Pagi dini hari yang biasa terjadi. Sebuah repetisi aktiviti yang ingin saya atur dalam mindset tuk menimbulkan pola keteraturan yang membuat saya biasa melakukannya. Bertemu denganMu wahai Tuhan Pemilik Pagi. 
Terlepas dari segala sesuatu yang disebut itu sunah, saya memang bertendensi menyukai atmosphere dini hari dimana angin kadang membelai tirai, menyibaknya dengan kasar, atau hanya semilir menempati volume ruang yang ada. Suara jangkrik yang bernyanyi fals mengkerik, bermunajat pada Empunya raga, dan suara kereta lewat yang semakin membuatnya syahdu. Kau dengar, itu kereta jaraknya belasan kilo dari tempat ku berdiam, rasanya seperti angin yang berperan menyampaikan pesan dini hari, menyampaikan pada dunia bahwa Tuhan Tak Pernah Tidur. Seraya berkata, "temuilah Tuhanmu, ketika aku bersemilir tenang menyampaikan pesan alam". Syahdu.
Sepi. Waktu. Aku. Dan sendiri. Sempurna.
Kadang jika aku tak sanggup menahan hawa syahdu ini, biarlah air dari ujung pelupuk menetes. Menggenangi bukitan pipi yang menyembul seperti bakpao ini. Ah....

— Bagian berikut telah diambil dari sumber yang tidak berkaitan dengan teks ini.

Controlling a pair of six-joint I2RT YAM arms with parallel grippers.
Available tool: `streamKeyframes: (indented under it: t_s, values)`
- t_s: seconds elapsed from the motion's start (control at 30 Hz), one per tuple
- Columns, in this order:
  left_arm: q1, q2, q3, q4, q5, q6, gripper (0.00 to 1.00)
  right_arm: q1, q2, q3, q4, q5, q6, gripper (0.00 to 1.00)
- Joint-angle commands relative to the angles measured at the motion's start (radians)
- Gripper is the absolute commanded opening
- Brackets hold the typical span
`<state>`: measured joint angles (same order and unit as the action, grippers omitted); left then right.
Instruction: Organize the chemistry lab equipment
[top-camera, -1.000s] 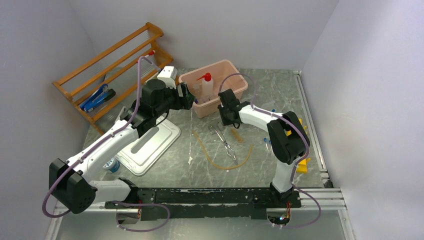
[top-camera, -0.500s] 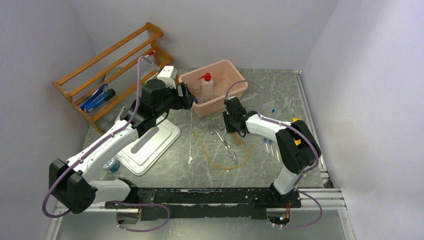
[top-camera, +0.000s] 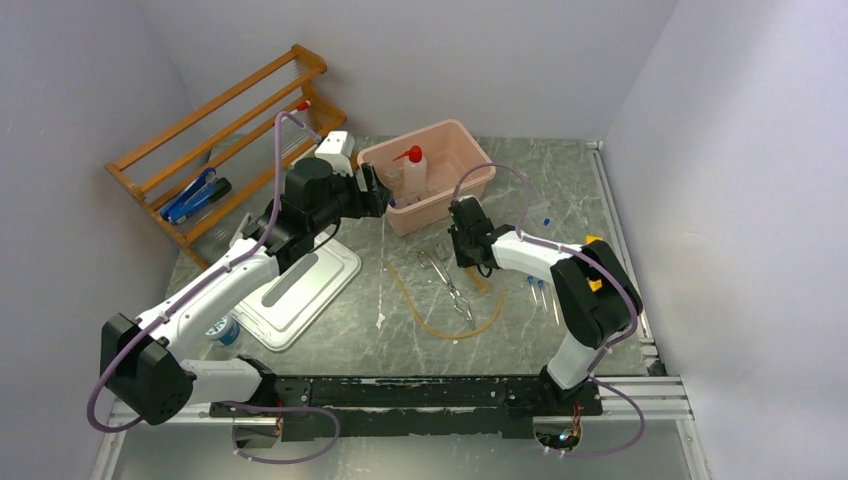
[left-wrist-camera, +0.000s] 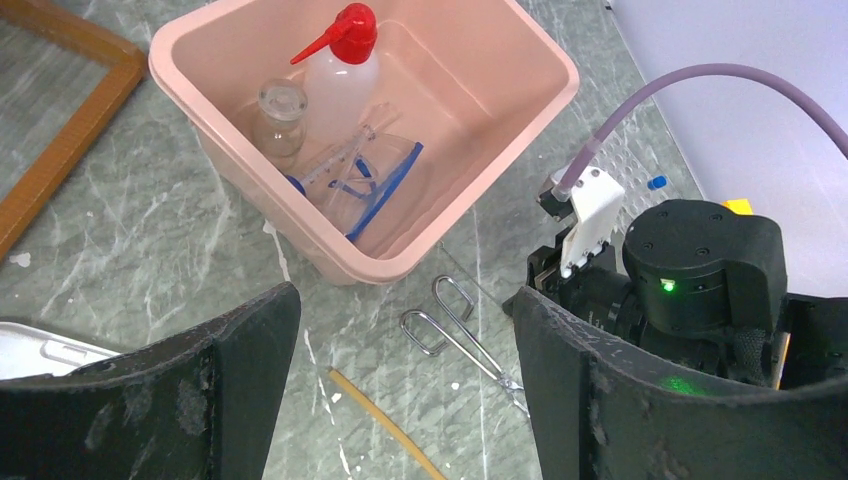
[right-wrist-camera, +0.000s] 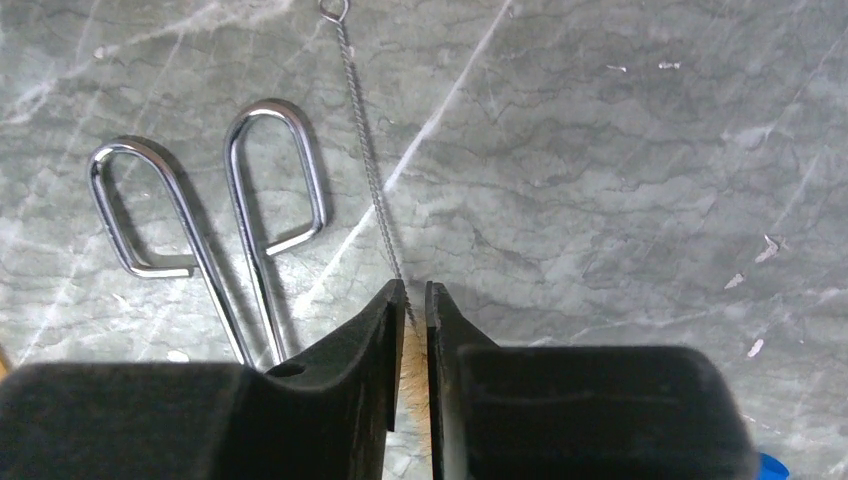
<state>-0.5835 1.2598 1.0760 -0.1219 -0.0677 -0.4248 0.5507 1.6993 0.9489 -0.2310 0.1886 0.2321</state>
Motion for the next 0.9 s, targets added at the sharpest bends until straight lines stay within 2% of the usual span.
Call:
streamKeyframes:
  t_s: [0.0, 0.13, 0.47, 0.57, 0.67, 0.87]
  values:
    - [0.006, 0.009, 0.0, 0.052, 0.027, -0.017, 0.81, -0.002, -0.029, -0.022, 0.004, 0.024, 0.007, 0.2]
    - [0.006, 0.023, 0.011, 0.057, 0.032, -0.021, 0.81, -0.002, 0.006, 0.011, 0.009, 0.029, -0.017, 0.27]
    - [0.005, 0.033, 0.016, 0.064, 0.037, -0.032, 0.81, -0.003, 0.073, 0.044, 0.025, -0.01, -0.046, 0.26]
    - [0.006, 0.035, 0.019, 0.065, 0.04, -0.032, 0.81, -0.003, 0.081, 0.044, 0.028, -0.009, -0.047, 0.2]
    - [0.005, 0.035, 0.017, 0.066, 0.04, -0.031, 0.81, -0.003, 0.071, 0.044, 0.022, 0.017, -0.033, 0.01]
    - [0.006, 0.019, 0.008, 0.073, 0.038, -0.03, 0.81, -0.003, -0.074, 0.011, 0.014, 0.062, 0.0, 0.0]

Merongrong rongga hitam yang bertumpukan dosa. Menelusupkan sebuah syair doa, untuk membuatnya menjadi rongga yang bercahaya. Ini dosa sudah berkarat.
Seberapa besarkah perlu arus air tuk mebuatnya bersih kembali? Atau campur saja dengan zat chemist tuk membuatnya seperti rongga seorang bayi yang baru lahir?

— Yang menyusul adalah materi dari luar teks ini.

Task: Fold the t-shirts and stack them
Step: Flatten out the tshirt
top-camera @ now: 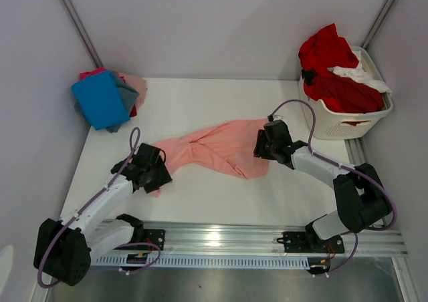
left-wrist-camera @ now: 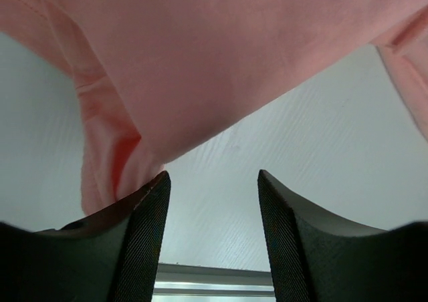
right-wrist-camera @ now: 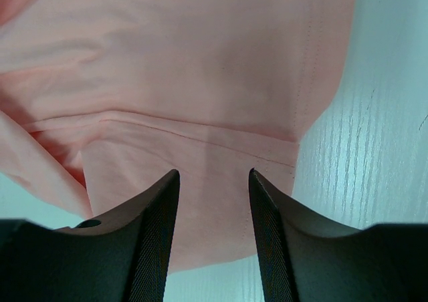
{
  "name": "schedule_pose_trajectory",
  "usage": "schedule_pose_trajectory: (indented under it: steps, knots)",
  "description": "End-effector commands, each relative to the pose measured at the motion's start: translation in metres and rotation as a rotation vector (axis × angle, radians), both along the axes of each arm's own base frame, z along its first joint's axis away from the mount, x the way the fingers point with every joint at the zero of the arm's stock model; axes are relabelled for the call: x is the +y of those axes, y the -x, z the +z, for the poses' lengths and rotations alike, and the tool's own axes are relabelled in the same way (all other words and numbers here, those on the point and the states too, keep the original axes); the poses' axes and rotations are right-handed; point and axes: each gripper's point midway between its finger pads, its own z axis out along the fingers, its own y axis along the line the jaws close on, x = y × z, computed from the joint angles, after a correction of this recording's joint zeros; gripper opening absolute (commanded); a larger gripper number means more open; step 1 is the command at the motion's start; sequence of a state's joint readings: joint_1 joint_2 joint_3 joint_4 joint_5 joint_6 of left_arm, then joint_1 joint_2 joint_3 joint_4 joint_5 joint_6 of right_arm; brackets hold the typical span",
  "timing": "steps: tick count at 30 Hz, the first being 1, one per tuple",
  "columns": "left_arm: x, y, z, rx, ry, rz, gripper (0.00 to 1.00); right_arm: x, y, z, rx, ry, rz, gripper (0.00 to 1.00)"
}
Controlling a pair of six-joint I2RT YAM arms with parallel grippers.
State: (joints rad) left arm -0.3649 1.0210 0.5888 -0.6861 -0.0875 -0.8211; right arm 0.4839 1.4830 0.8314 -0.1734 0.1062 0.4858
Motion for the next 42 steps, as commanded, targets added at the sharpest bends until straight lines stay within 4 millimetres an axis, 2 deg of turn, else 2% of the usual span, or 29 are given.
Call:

Oke, Nafs saya terlalu liar berkelana di ruang hampa yang kusebut itu mimpi. Tapi tak semua nafs, saya realisasikan dalam sebuah fuadha, dan menyimpannya dalam kotak yang disebut Sudur. Ada keinginan yang saya belenggu tuk tak dimuntahkan sekedar menunggu waktu yang tepat, ada keinginan yang ingin saya jejalkan tuk terealisasi, ada keinginan yang memang saya sengaja penjara agar saya tak dibenci oleh Dzat Pemilik Ruh ini.
Sadar begitu sesadar-sadarnya, tak mungkin ada benda tercipta dengan sendirinya. Biarlah mereka yang tak paham terus menggonggong, meneriakkan kata2 pekak tuk menulikan, membutakan dan mematikan jiwa terhadap keberadaan Tuhanku. Aku tak peduli. Semasa masih ada selongsong nyawa, berbekal sebuah batu pun kan kubela apa yang kuyakini. Karena hampir 20 tahun, aku hidup dari sebuah hembusan rahmat yang ditiupkan oleh Dzat Maha Mengetahui dan maha tak kutahui.

Dosa sebuah collateral damage dari ke-papa-an a-k-u.